Une journée tendue sur les retraites et un vote qui n’a jamais eu lieu
Mais cette avancée sociale a été éclipsée par la bataille politique autour de la suspension de la réforme des retraites. L’Assemblée nationale a validé la mesure voulue par le gouvernement, fruit d’un compromis avec le Parti socialiste, mais vivement contestée par La France insoumise, qui y voit une « arnaque » ne repoussant la réforme que d’un an.

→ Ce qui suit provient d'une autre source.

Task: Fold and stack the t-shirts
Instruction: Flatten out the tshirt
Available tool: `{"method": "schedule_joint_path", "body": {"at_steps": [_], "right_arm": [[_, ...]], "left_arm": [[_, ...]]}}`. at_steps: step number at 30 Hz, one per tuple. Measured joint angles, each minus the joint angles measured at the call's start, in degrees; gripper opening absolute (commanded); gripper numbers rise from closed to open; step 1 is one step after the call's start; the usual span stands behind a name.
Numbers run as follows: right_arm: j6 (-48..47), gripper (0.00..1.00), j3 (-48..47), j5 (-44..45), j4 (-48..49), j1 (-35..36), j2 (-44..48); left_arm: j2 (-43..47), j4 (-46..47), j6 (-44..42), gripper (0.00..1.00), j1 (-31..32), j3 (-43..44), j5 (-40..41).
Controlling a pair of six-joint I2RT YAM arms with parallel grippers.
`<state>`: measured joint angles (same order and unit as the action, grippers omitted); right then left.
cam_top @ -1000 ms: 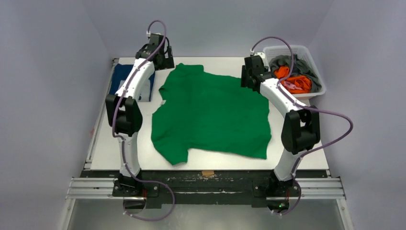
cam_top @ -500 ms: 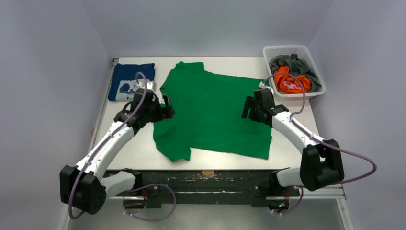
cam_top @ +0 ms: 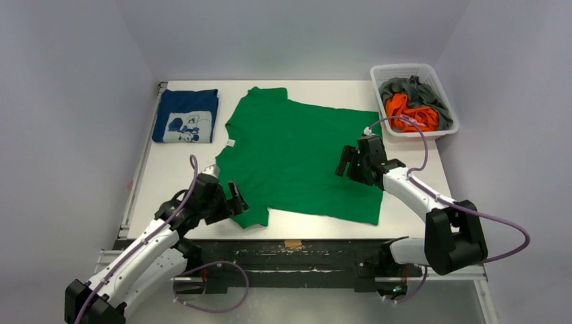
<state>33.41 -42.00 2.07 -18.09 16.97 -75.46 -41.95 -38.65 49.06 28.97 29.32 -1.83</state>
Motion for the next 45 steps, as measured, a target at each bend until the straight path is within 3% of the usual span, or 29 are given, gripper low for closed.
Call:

Les débats ont ensuite dégénéré en fin de soirée : rappels au règlement, accusations de blocage, interruptions de séance à répétition… La gauche insoumise a accusé les ministres de faire durer les discussions pour éviter un vote final.
À minuit, faute d’accord et sous la contrainte des délais constitutionnels, les débats ont été stoppés net. Le texte, toujours en cours d’examen et comportant près de 300 amendements non étudiés, a été automatiquement transmis au Sénat. Malgré l’absence de vote final, les modifications adoptées ces derniers jours (suspension des retraites, aménagements sur la CSG, suppressions de taxes, baisse des cotisations sur les heures supplémentaires) seront bien intégrées dans la version envoyée au Palais du Luxembourg.
La suite du parcours promet d’être tout aussi incertaine : le Sénat, majoritairement à droite, a déjà annoncé qu’il rétablirait la réforme des retraites. Et si aucun compromis n’est trouvé entre les deux chambres, le gouvernement pourrait, en dernier recours, recourir aux ordonnances pour faire adopter le budget de la Sécurité sociale, un scénario inédit sous la Ve République.